Task details: Would you find each line in the entries below with the string "Ground" and copy it?

Stored data:
::::::
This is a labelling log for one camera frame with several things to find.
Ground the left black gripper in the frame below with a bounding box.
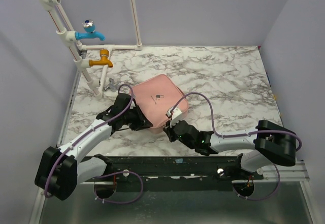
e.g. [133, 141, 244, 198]
[123, 105, 152, 131]

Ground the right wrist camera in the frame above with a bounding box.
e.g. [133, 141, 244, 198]
[166, 107, 183, 127]

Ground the white pvc pipe frame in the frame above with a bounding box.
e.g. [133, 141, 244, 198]
[38, 0, 143, 99]

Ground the purple cable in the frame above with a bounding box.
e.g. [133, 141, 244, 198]
[44, 83, 144, 205]
[166, 92, 303, 201]

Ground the blue faucet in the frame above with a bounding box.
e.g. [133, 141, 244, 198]
[75, 19, 105, 41]

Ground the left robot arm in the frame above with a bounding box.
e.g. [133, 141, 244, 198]
[35, 93, 152, 200]

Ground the chrome faucet valve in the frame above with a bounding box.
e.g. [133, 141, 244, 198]
[103, 78, 121, 92]

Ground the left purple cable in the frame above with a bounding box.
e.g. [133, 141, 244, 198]
[44, 83, 144, 205]

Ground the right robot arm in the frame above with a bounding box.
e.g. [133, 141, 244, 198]
[163, 120, 302, 179]

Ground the orange faucet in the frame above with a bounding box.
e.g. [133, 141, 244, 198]
[89, 49, 113, 68]

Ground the pink medicine kit case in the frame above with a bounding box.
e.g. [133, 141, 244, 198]
[132, 74, 184, 134]

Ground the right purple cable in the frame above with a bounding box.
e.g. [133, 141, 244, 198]
[166, 92, 303, 201]

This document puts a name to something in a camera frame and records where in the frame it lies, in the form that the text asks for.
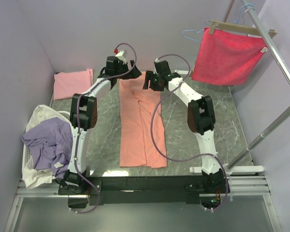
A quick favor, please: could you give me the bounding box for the blue wire hanger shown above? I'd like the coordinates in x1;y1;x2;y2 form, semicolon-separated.
183;3;254;44

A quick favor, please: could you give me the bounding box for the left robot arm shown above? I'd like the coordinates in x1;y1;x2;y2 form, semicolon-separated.
63;51;141;194

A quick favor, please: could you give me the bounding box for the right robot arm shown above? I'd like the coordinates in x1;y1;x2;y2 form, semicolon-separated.
143;59;227;193

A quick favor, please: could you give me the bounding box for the aluminium rail frame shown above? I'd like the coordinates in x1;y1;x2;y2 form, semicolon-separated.
15;175;271;198

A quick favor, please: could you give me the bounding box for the purple cable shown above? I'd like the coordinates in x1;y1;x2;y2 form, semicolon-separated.
151;54;230;211
71;43;138;215

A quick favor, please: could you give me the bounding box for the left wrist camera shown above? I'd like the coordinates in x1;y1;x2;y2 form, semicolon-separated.
114;48;127;61

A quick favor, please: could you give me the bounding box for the metal clothes rack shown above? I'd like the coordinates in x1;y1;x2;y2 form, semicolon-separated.
174;0;290;174

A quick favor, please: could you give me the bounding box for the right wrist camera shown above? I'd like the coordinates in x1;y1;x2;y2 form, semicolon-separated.
154;58;160;74

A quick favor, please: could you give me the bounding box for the lavender purple t shirt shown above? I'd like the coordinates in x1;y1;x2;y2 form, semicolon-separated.
22;117;73;178

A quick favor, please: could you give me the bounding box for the wooden clip hanger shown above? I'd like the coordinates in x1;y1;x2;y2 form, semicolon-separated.
205;19;278;37

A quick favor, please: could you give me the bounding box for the salmon orange t shirt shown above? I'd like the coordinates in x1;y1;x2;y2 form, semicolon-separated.
119;72;167;169

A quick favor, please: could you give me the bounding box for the black base beam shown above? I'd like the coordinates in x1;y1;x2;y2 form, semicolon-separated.
58;175;230;209

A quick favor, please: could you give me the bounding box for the white laundry basket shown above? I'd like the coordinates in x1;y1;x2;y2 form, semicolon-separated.
22;104;73;183

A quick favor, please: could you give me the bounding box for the red microfiber towel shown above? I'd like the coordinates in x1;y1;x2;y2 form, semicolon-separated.
191;27;268;86

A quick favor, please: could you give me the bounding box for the folded pink t shirt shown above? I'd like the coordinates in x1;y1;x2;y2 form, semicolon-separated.
54;69;94;100

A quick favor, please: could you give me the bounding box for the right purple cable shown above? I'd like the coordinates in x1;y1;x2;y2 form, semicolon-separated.
151;54;230;211

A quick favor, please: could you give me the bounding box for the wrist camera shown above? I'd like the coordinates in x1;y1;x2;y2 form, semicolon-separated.
154;58;160;74
114;48;127;61

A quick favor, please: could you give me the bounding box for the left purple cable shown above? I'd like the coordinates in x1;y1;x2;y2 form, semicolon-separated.
71;43;138;215

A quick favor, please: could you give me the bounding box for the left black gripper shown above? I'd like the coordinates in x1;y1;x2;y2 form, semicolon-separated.
115;60;142;80

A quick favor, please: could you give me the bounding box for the white t shirt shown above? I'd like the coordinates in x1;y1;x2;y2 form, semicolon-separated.
21;105;56;189

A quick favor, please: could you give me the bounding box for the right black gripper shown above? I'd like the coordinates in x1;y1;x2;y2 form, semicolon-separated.
142;71;164;92

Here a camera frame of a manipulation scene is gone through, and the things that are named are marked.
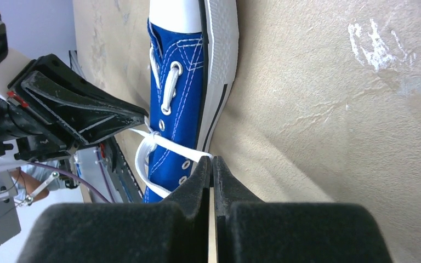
::::::
Task answer:
Ground the left black gripper in the frame below with a bounding box.
Ground the right wrist camera in the frame above with a bounding box.
Ground the white pvc pipe frame in the frame above with a bounding box.
Ground the purple cable in the frame above with a bounding box.
Ground the blue faucet in the frame above with a bounding box.
Ground the left robot arm in the frame above with a bounding box.
Ground the chrome faucet valve in the frame above with a bounding box.
Ground the left purple cable in the frame above with a bounding box.
Ground the right robot arm in the frame above with a bounding box.
Ground the orange faucet in the frame above with a bounding box.
Ground the pink medicine kit case in the frame above with a bounding box.
Ground the right purple cable in the frame above with a bounding box.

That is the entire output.